Я пишу про жаворонка в вышине и одновременно вижу внизу Шепотка. Крадётся, хоронится в тени. Дикий зверь. Охотник. Ему нужна добыча. Жертва ему нужна. Может, мышка?

Я пишу и пишу, наверно, уже много часов. В зеленоватом, пятнистом свете. И рука моя в ладу с головой, а в голове мысли и слова, и я среди них брожу, и минута бежит за минутой, а в тайной сердцевине голубовато-зелёных яиц растут новые неведомые существа.

А потом я вдруг часто-часто моргаю, отрываюсь от блокнота и вижу то славное семейство — они наконец вышли из дома Эрни Майерса. Я их вижу, а они меня — нет.

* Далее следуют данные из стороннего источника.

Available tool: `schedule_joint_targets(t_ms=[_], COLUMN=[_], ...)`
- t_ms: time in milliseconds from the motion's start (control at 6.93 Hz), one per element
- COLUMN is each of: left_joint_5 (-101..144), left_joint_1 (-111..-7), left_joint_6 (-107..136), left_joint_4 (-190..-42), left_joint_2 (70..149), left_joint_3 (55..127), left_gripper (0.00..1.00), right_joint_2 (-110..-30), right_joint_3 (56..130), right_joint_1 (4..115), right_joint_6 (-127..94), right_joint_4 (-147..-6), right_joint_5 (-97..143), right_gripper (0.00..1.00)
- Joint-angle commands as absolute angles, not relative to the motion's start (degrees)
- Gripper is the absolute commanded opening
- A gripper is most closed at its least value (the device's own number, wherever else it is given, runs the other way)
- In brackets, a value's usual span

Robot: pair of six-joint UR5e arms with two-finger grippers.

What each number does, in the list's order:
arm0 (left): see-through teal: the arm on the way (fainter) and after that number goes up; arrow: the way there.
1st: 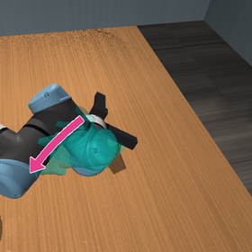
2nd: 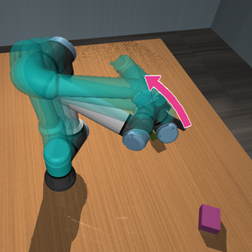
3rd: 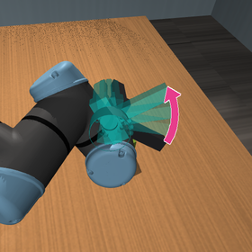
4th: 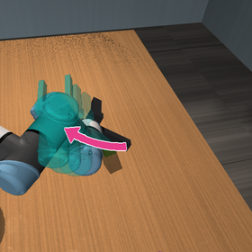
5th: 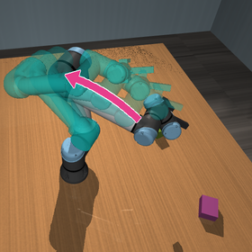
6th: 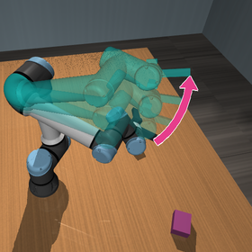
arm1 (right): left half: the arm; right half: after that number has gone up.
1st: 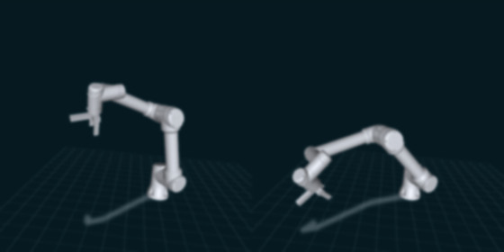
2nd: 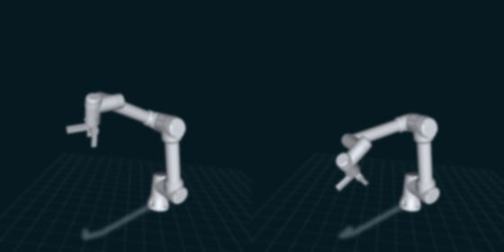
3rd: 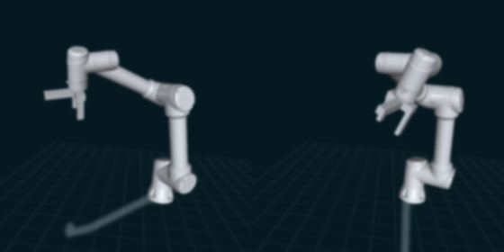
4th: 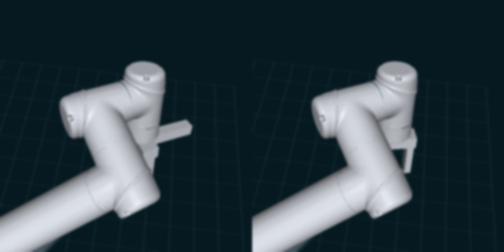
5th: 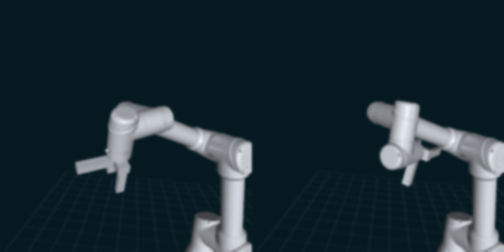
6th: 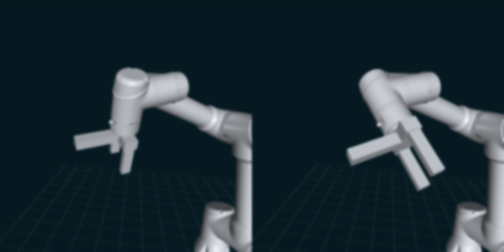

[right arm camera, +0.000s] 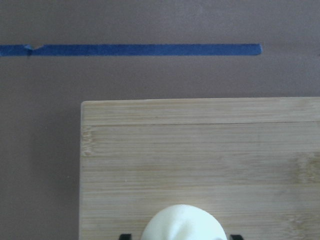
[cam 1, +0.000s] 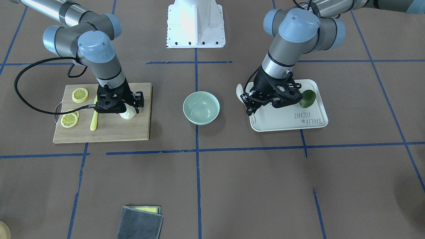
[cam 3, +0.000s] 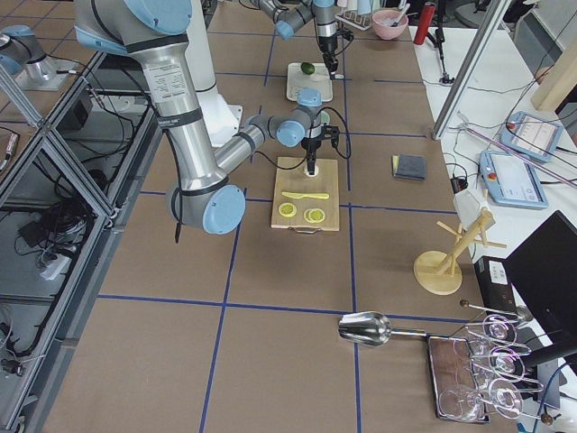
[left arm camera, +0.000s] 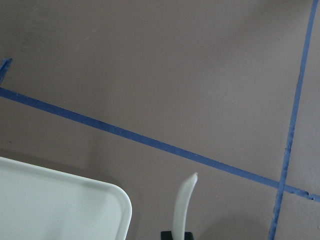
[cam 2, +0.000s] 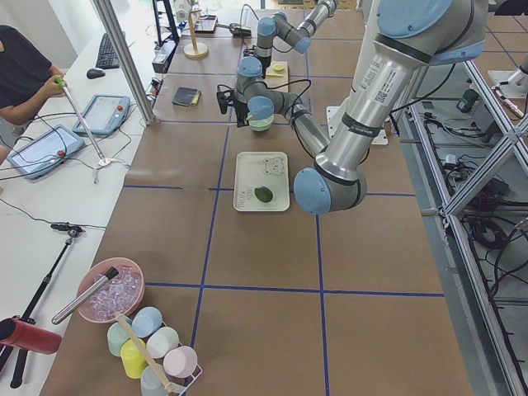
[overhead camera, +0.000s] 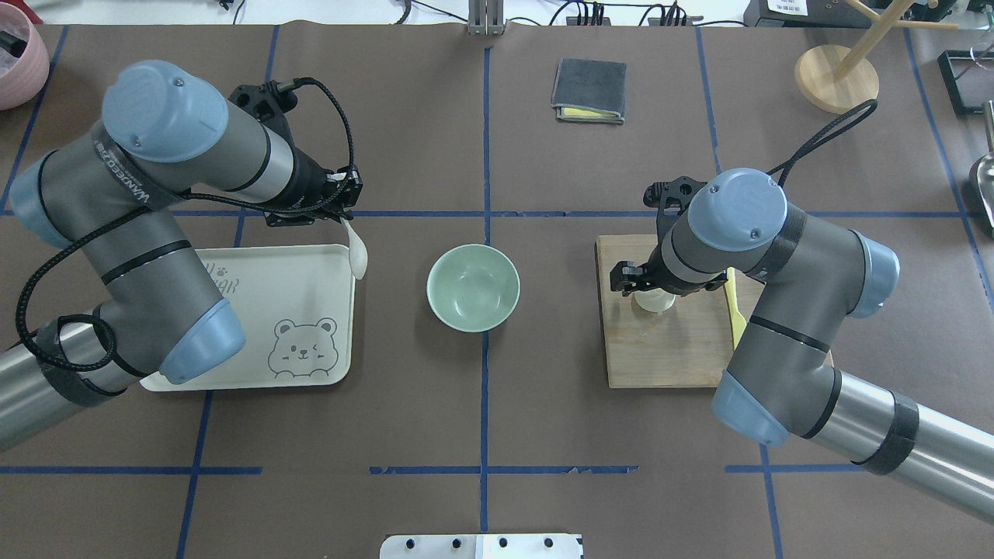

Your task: Put spoon and bun in bowl

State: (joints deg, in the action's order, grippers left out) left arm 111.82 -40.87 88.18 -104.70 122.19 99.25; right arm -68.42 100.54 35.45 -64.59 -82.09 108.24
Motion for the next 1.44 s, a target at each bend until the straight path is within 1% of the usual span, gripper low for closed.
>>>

И не слышат они меня, потому что песенки я пою про себя. И подглядываю сквозь листья.

Мальчишка опять угрюмствует.

Родители радуются.

И все уезжают на синем автомобильчике.

Я наблюдаю, как они покидают мою улицу и мою страницу.

И думаю о том, как причудливо и таинственно слова связаны с миром. Вскоре моя ручка снова скользит по бумаге — я прямо-таки не могу остановиться, я должна писать и писать. Причём непременно здесь, на этой ветке, возле голубовато-зелёных в крапинку яиц. Этим голубовато-зелёным днём я сторожу их и пишу.